> ABOUT THIS TASK:
Please set down the data again exactly, minus the pictures.

<<<<

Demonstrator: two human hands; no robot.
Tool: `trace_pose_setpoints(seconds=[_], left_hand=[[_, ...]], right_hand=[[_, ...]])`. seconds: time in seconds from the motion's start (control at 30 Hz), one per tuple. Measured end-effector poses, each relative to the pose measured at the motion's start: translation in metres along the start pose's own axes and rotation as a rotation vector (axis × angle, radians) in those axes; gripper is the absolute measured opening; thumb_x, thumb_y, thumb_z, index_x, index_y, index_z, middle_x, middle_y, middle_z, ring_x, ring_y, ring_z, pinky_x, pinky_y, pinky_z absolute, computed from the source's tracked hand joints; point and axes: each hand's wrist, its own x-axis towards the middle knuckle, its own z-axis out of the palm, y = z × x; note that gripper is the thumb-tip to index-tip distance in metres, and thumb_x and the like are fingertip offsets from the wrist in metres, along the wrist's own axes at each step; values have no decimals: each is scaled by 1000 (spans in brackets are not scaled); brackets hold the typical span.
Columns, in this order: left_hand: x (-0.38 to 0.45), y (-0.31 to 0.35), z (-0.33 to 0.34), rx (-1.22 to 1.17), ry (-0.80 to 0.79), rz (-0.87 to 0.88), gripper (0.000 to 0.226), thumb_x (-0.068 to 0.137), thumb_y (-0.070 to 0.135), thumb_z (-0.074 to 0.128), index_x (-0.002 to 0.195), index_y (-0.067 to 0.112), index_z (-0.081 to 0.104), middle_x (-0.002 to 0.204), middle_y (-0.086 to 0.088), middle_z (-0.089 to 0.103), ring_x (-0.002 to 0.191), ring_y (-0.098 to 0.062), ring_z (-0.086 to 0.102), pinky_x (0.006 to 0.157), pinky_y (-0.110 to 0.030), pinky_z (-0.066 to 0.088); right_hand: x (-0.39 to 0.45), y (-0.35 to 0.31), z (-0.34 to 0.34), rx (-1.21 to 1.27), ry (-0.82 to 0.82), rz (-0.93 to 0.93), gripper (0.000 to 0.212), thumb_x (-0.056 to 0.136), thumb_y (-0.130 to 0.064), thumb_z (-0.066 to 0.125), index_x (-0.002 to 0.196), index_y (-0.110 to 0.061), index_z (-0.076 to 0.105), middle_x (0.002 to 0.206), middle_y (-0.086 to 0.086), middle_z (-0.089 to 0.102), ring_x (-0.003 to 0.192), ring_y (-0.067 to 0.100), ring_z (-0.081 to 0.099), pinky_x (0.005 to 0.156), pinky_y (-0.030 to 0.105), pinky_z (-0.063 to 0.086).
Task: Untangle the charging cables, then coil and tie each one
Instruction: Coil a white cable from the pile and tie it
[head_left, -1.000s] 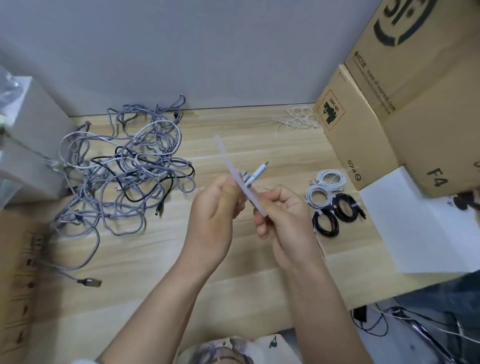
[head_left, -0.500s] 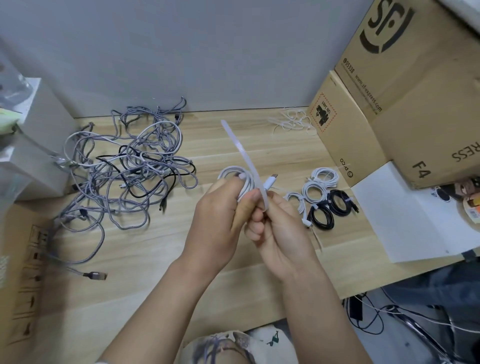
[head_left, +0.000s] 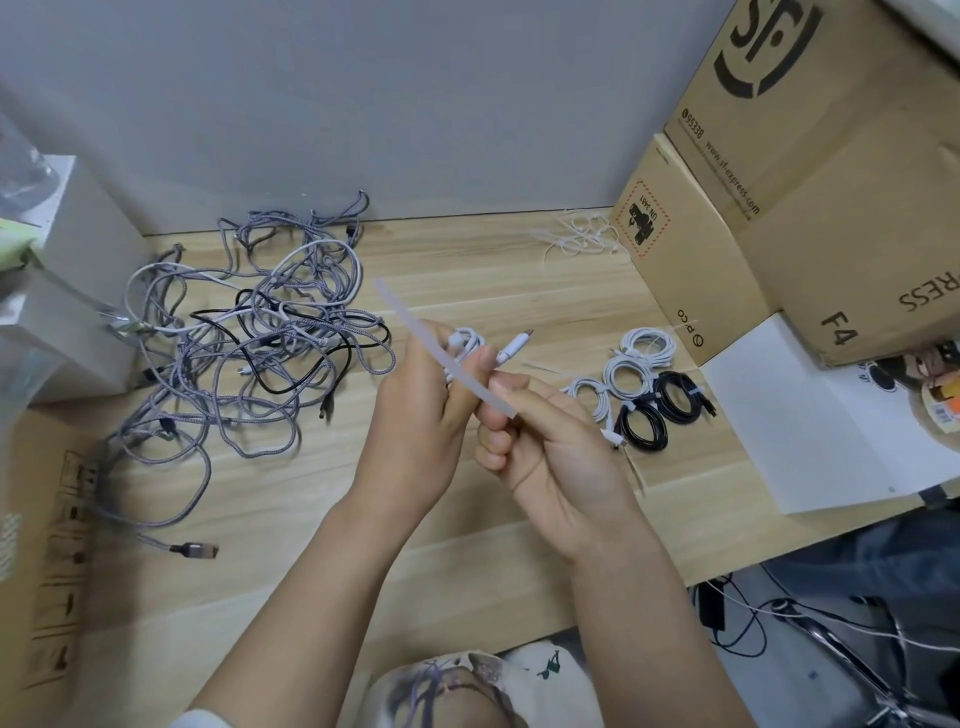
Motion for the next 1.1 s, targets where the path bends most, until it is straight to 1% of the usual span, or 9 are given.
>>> trace_pose_setpoints(seconds=[0.2,0.3,0.4,0.53,0.67,0.77,0.9,1.0,1.1], left_hand=[[2,-1,-6,84,-85,-12,38,89,52,41,61,26,41,55,6,48,55,-18,41,57,-35,35],[2,1,-7,135,-95,21,36,90,41,43,59,26,35,54,5,38,52,-15,32,51,-26,30],[2,1,-7,112,-101,42,35,90,32,45,64,11,36,57,6,28,56,-14,25,50,-25,21],[2,1,-7,138,-101,21,35,91,30,51,58,25,42,52,7,38,53,-13,30,47,-21,24],[1,-2,-6,239,-161,37,32,87,32,44,76,6,60,62,-1,55,62,-19,48,59,-32,40],[-2,-1,-5,266,-172,60,42,79,38,36,80,3,60,68,-4,61,67,-18,53,62,-32,41],[-4,0,-7,155,-170,-11,26,88,25,46,67,16,56,55,9,56,64,-13,51,54,-18,36],[-3,3,-7,62,-175,-95,40,94,21,51,55,26,43,45,8,38,47,-7,33,46,-17,26],[-1,1,-5,7,-183,-142,40,89,36,54,56,13,49,52,9,35,53,-5,29,51,-23,26]], right_hand=[[1,2,-2,-41,23,2,21,91,-4,47,72,-10,54,56,1,47,44,8,41,43,18,35],[-1,-1,-1,-259,93,-60,21,91,-7,52,70,-12,53,50,-4,41,42,8,32,42,17,25],[-2,0,1,-589,205,-257,27,87,-13,64,63,-12,51,45,-10,35,41,5,28,43,13,24],[-6,1,2,-853,302,-581,34,81,-37,67,60,-13,55,51,-7,32,50,6,30,50,17,28],[-5,-2,7,-826,123,-638,37,81,-51,53,70,-17,63,65,6,58,63,17,52,60,27,41],[-7,-2,12,-770,30,-645,30,81,-46,54,65,-21,58,64,12,61,68,29,57,68,37,47],[-13,-3,18,-496,-69,-532,32,82,-34,61,54,-23,50,48,-4,39,47,8,34,50,19,32],[-13,-5,17,-141,-109,-338,36,84,-27,53,49,-20,44,40,-11,27,38,5,19,42,19,18],[-15,-5,18,-18,-177,-322,39,83,-22,57,48,-19,41,37,-11,25,34,4,21,39,18,21]])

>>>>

> ANSWER BELOW:
Demonstrator: two human hands; no robot.
Tool: `trace_pose_setpoints(seconds=[_], left_hand=[[_, ...]], right_hand=[[_, ...]])`. seconds: time in seconds from the motion's start (control at 30 Hz), one per tuple. Measured end-effector poses, each relative to the pose measured at the motion's start: translation in metres along the start pose's own axes and rotation as a rotation vector (axis × angle, radians) in those axes; gripper is the absolute measured opening; thumb_x, thumb_y, thumb_z, index_x, index_y, index_z, middle_x, middle_y, middle_z, ring_x, ring_y, ring_z, pinky_x, pinky_y, pinky_z absolute, computed from the source's tracked hand joints; point and axes: each hand's wrist, its own x-axis towards the middle knuckle, its own z-axis out of the palm, y = z × x; note that gripper is the thumb-tip to index-tip distance in metres, and thumb_x and the like are fingertip offsets from the wrist in metres, along the wrist's own axes at each step; values have no decimals: each is scaled by 1000 (spans in brackets are not scaled); brackets hold the typical span.
Columns, in this order: left_hand: x (-0.38 to 0.45), y (-0.31 to 0.35), z (-0.33 to 0.34), rx (-1.22 to 1.17), ry (-0.80 to 0.79), rz (-0.87 to 0.88), gripper (0.000 to 0.226), thumb_x (-0.068 to 0.137), thumb_y (-0.070 to 0.135), thumb_z (-0.074 to 0.128), index_x (-0.002 to 0.195), index_y (-0.067 to 0.112), index_z (-0.081 to 0.104), middle_x (-0.002 to 0.204), middle_y (-0.086 to 0.088), middle_z (-0.089 to 0.103), ring_x (-0.002 to 0.191), ring_y (-0.098 to 0.062), ring_z (-0.086 to 0.102), pinky_x (0.006 to 0.157), pinky_y (-0.110 to 0.030), pinky_z (-0.066 to 0.088); right_hand: x (-0.39 to 0.45), y (-0.35 to 0.31), z (-0.34 to 0.34), rx (-1.21 to 1.27), ry (-0.82 to 0.82), rz (-0.93 to 0.93), gripper (0.000 to 0.212), thumb_x (-0.056 to 0.136), thumb_y (-0.130 to 0.064), thumb_z (-0.066 to 0.125), index_x (-0.002 to 0.196), index_y (-0.110 to 0.061), index_z (-0.076 to 0.105), middle_x (0.002 to 0.206), middle_y (-0.086 to 0.086), middle_z (-0.089 to 0.102), ring_x (-0.003 to 0.192), ring_y (-0.067 to 0.100), ring_z (-0.081 to 0.099), pinky_x (0.005 to 0.156), pinky_y (-0.030 to 0.105), pinky_z (-0.063 to 0.086).
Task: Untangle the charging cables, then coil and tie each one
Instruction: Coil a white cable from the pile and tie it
[head_left, -1.000s] 
[head_left, -0.500s] 
[head_left, +0.000s] 
Motion for the next 1.1 s, targets where the path bends most, until it is straight to 1% of the usual span, or 9 are given.
>>> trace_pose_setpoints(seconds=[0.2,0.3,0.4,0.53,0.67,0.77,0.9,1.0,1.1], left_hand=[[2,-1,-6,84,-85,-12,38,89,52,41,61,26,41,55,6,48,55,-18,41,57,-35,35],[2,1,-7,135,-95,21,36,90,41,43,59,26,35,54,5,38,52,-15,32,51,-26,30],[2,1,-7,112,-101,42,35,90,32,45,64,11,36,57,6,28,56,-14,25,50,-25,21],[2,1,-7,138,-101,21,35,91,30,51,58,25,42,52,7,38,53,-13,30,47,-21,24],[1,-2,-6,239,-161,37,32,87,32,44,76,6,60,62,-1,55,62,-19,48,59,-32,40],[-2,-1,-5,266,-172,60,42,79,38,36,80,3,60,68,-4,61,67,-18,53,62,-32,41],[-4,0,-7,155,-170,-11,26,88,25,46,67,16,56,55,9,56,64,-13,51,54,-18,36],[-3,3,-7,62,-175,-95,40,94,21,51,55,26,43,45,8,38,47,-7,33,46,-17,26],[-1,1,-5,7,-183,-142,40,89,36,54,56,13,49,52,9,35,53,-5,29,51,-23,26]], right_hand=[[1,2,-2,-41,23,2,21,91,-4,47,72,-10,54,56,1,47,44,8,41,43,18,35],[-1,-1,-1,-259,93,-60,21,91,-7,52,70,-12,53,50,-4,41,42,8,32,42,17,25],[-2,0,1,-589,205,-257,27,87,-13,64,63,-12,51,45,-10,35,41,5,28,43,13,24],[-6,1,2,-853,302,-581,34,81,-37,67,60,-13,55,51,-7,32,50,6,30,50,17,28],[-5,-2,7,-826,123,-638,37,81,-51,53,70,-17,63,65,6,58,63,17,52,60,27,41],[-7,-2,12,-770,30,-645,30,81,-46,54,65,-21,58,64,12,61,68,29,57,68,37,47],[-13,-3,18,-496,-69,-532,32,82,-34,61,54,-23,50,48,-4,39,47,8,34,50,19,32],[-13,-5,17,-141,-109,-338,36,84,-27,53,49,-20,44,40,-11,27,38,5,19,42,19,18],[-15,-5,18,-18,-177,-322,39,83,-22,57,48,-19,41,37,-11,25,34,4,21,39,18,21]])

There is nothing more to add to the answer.